# Power Feeding



## max77 (Jan 2, 2009)

Hello everyone! I love this site. It is very friendly. I have a very beautiful Male green terror that is about 2 inches long. He is in my 10 gallon qt tank right now. He has been in there for about a month. He will be going into my 55 gallonafter its done cycling( almost there encountered my nitrite spike about a week ago). He is a shy fish so I was going to put some giant danios in with him to bring him out more. I want this guy to be huge and beautiful. I have been feeding him Hikari gold and freeze dried bloodworms. What can I feed my pride and joy to maximize his growth?

Thanks in advance
Max


----------



## cichlidaholic (Dec 7, 2005)

As long as you are feeding him one quality food, that's all you need. I like the Hikari products really well.

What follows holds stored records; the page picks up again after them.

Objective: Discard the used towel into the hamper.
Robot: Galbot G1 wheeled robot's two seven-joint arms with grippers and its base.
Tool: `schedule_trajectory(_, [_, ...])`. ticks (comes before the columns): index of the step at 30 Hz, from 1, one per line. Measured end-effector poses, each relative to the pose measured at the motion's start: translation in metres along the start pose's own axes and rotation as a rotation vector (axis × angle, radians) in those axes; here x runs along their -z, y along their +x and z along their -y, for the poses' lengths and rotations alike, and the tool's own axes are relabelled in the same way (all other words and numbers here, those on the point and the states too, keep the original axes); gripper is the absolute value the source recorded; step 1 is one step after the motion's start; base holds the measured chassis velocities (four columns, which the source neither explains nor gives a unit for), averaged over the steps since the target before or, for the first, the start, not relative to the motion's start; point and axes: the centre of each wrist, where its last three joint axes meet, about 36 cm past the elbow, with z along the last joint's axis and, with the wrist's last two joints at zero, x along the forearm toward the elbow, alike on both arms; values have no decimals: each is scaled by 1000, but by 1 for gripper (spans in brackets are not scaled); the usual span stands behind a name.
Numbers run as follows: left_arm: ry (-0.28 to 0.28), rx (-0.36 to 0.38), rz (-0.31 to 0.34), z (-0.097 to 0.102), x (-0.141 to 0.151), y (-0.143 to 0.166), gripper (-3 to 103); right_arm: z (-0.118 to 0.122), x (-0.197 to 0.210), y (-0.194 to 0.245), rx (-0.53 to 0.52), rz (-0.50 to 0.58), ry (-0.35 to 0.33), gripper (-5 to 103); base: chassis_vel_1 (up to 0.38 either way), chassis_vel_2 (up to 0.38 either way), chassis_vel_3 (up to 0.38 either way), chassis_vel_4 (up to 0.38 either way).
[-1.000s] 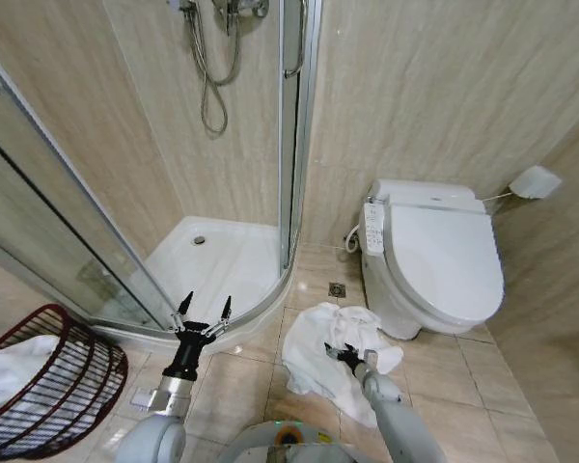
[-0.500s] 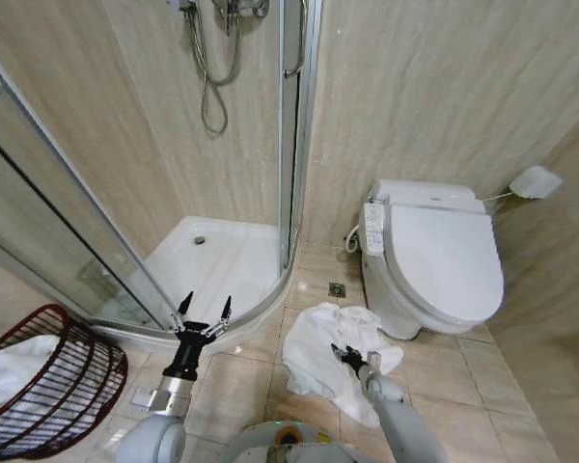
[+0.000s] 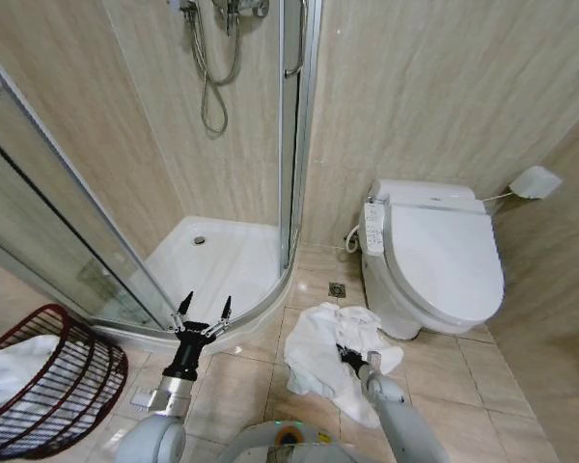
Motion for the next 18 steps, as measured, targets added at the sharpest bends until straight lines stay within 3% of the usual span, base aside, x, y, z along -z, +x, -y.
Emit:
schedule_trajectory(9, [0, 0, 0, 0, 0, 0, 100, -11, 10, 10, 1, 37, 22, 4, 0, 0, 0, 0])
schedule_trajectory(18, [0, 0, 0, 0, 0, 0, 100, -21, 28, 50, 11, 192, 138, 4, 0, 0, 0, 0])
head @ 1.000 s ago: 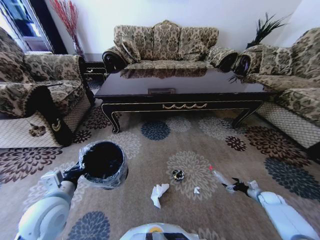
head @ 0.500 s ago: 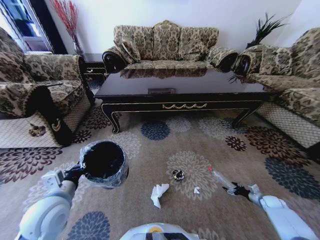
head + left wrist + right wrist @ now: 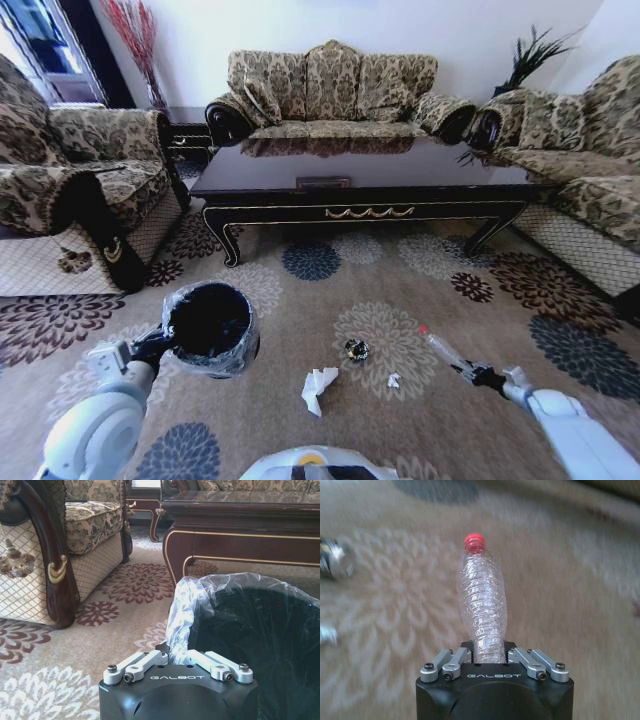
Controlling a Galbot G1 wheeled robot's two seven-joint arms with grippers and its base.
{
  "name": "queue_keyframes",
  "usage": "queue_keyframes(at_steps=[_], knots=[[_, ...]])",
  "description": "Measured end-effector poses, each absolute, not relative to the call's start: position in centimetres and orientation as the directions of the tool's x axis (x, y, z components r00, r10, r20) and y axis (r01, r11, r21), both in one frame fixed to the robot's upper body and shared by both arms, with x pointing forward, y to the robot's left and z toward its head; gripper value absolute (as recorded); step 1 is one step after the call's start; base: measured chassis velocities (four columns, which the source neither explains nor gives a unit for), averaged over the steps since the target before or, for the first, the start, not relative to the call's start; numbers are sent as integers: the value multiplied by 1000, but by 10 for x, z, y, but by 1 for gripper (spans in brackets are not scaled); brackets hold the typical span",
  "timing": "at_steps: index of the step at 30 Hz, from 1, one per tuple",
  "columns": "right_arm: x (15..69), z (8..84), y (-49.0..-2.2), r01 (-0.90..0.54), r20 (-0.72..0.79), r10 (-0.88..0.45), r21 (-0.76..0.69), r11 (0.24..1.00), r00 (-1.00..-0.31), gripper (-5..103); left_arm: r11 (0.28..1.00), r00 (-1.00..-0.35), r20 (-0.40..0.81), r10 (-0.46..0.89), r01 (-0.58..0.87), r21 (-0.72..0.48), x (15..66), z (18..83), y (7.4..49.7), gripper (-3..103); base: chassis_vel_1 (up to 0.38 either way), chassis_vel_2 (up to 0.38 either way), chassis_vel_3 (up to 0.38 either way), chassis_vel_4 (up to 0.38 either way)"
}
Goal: Move to the front of the table and pick up the trash from the floor, then place it into the trash bin.
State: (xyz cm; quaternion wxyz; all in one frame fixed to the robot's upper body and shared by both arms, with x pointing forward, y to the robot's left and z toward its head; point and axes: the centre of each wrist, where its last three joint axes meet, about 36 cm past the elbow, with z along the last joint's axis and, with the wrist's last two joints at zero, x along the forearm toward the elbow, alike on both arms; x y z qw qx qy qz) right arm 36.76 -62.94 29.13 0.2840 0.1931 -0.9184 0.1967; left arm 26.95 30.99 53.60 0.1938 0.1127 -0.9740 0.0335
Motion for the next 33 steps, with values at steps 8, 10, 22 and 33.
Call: queue_keyframes(at_steps=[8,10,22,33], knots=[[383,358,-563,-532,409,-398,-293,795,-821,24,972,-890,410,-197,-231,-34,272,527,308,4,0,0,0,0],[381,369,-547,-534,372,-421,-289,794,-827,24,972,-890,414,-192,-230,-43,272,527,308,4,0,0,0,0],[376,429,-446,-453,7,-460,-191,871,-888,24,973,-884,445,-143,-207,-99,273,520,301,4,0,0,0,0],[367,499,-332,-616,-268,-612,-78,784,-744,24,971,-887,455,-72,-166,-170,274,524,296,4,0,0,0,0]])
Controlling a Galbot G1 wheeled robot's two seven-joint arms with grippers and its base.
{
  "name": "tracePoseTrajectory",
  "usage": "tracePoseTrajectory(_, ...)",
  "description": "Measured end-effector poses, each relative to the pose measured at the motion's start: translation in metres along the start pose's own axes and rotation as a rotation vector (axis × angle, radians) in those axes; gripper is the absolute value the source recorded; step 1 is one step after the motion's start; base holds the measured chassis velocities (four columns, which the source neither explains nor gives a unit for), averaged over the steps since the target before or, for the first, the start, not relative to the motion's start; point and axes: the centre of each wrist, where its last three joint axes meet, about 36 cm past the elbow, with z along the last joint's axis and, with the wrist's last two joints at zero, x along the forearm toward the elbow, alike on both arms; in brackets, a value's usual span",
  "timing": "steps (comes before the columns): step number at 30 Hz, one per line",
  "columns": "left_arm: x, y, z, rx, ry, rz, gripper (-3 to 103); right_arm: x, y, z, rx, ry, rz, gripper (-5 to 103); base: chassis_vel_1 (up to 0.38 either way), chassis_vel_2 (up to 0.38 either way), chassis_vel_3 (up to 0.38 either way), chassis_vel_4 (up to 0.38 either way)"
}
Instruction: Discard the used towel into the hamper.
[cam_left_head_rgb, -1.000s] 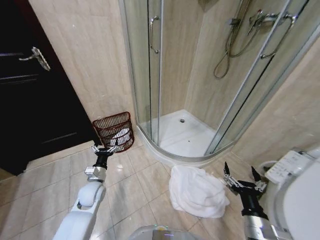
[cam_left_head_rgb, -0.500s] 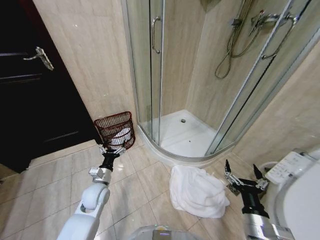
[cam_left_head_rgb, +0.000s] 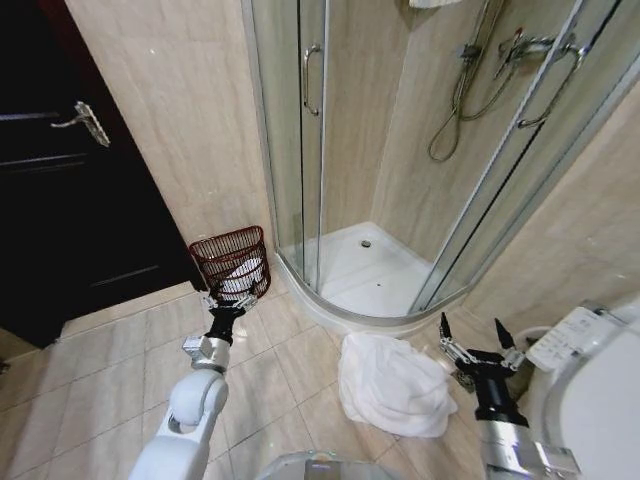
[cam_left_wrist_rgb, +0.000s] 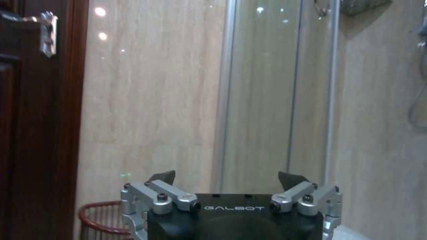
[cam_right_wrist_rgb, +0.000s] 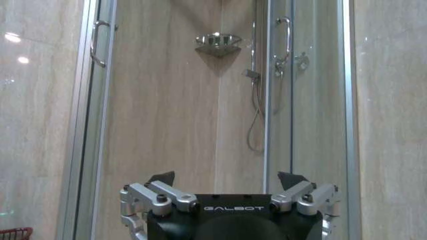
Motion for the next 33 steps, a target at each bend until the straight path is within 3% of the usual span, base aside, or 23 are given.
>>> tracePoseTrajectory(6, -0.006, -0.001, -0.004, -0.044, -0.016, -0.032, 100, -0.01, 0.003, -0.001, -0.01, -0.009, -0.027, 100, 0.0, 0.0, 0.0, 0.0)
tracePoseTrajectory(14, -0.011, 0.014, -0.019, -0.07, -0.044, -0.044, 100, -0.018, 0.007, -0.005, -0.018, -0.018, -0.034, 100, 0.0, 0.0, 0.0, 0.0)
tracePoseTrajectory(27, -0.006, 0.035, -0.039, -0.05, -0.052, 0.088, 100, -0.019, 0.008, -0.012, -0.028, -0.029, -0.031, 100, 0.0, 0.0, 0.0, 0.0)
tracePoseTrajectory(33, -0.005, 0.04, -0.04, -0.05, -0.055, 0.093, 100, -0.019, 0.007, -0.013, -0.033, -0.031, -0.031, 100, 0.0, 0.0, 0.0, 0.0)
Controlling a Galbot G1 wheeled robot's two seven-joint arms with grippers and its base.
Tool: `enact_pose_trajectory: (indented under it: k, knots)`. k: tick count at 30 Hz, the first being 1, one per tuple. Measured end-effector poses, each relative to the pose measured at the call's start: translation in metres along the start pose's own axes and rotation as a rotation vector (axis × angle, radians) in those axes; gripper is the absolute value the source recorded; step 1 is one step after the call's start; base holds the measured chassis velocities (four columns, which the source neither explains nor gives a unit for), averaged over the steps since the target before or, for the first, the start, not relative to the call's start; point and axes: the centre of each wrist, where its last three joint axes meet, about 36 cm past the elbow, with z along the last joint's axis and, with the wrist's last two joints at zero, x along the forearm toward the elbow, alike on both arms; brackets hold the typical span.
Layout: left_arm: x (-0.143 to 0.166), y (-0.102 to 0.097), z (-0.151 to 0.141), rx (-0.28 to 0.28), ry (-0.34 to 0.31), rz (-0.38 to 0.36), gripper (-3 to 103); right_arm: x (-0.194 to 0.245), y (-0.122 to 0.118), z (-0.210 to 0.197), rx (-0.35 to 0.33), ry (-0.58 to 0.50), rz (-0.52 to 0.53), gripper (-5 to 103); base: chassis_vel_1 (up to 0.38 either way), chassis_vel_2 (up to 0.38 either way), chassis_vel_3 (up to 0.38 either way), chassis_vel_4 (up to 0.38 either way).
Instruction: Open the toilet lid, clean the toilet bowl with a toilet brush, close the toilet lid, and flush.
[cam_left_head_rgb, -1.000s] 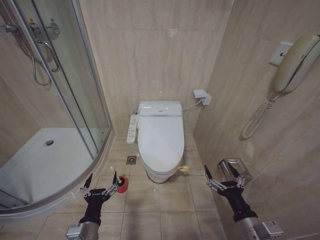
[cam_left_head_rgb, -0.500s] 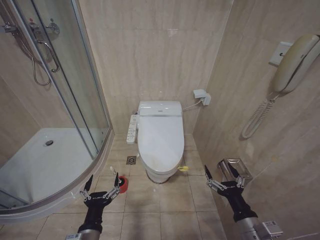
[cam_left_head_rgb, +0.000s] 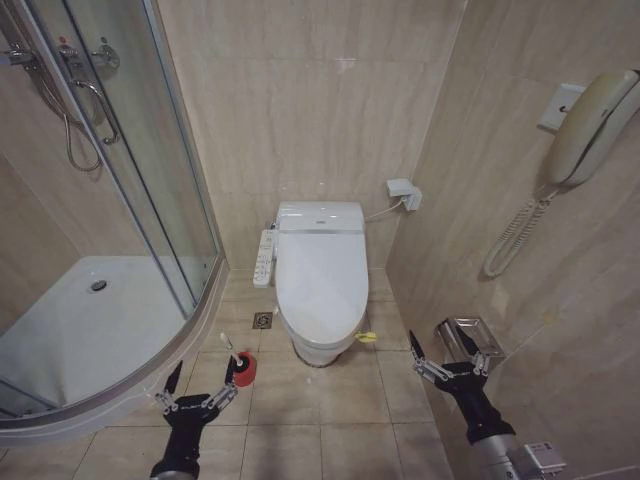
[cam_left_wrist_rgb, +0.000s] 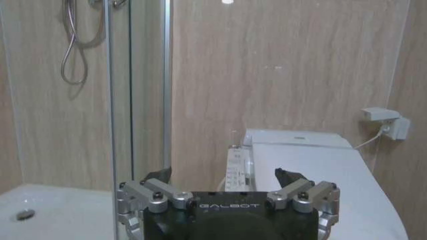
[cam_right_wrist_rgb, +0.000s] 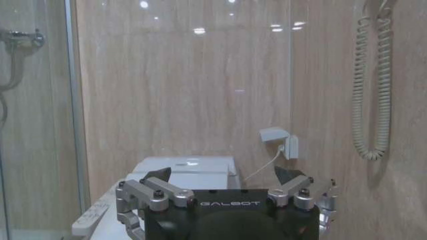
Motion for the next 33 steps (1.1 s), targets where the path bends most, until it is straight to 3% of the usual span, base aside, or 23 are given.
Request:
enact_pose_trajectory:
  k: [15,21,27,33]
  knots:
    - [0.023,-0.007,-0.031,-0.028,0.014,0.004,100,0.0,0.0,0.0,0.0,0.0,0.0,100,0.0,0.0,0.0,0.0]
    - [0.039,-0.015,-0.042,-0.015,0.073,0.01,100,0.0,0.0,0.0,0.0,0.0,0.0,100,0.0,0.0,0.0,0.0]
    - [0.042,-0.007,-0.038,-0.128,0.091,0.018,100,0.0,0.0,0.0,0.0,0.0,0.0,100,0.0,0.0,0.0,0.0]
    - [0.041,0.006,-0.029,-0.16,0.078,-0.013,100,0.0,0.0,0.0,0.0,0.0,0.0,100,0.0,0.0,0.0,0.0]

Keeping the water pristine will go a long way in aiding his growth and health. :thumb:


----------



## cindylou (Oct 22, 2008)

So you don't recommend a variety of food? I thought a variety of a few different things would be better... :-? I have pellets, flakes and once or twice a week frozen brine shrimp..


----------



## cichlidaholic (Dec 7, 2005)

One good food is all you need.

If you feed a large variety, and then you have problems, it's very difficult to get to the bottom of things.


----------



## cindylou (Oct 22, 2008)

Thanks Again... :thumb:


----------



## max77 (Jan 2, 2009)

thanks for all of you help.


----------